The Blue Portfolio earns its right to exist only by beating the ETF Portfolio — after costs, after taxes, after my time — over multi-year stretches. Until it does that, it's a hobby with my retirement money. I'm comfortable making that bet because I've done the reading, I run the system on a fixed Saturday cadence, and I track every buy and sell in public so I can't lie to myself about how it's going.

If that sounds like more work than you want — and for almost everyone, including a younger version of me, it would be — the ETF Portfolio is the right answer. The math is on your side from minute one. Picking individual stocks is a job. You're allowed to not want the job.

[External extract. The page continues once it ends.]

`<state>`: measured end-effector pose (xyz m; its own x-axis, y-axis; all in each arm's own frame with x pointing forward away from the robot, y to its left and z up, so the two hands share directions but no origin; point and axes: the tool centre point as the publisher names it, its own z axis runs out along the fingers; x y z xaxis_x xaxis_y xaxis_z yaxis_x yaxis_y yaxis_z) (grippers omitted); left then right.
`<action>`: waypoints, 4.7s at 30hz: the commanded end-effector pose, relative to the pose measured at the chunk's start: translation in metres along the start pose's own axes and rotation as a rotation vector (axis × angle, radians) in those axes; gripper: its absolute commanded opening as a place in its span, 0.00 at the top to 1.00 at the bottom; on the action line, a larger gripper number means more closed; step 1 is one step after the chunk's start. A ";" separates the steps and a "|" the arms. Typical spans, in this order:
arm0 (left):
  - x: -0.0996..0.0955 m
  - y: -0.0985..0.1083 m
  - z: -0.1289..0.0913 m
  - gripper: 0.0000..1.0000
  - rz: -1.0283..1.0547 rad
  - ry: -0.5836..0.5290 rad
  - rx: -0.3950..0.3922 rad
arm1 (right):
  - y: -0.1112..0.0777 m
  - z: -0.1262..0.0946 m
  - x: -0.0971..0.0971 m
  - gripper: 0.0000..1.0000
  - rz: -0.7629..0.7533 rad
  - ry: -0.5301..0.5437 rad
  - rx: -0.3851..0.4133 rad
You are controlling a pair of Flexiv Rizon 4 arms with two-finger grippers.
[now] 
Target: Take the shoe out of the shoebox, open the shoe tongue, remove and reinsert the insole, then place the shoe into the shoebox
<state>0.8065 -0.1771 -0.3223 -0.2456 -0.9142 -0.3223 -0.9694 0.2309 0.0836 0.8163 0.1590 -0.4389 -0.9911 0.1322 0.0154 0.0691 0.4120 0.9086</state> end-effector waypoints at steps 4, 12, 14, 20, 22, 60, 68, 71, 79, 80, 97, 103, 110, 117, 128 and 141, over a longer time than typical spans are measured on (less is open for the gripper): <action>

If you do want the job, the five-layer shape above is what the work looks like. Same shape every Saturday. The system isn't the secret; the discipline of running it every week is.

How the pieces fit

Three posts, one system.

  • The Blue Portfolio is what I do. The concentrated book. The five-layer pipeline. The hand-built dashboard that tracks every trade.
  • The ETF Portfolio is the bar this one has to beat. The simple portfolio I'd hand to any reader who doesn't want the job.
  • The Council is the fourteen investors whose books made all five layers possible. The Layer 2 gates come from Graham, Buffett, Greenblatt and Damodaran. NMS comes from Navellier. The patience that lets the whole thing work comes from Marks. None of it is original to me, and naming the sources keeps it honest.

Footnotes

  1. Warren Buffett — The Superinvestors of Graham-and-Doddsville (Hermes, Columbia Business School, 1984). The original argument that disciplined value investors have, in fact, outperformed the broad market over multi-decade stretches.
  2. Lesmond, Schill & Zhou — The Illusory Nature of Momentum Profits, Journal of Financial Economics 71 (2004). The seminal paper showing that the headline returns to long-only momentum strategies on individual stocks are largely consumed by trading costs.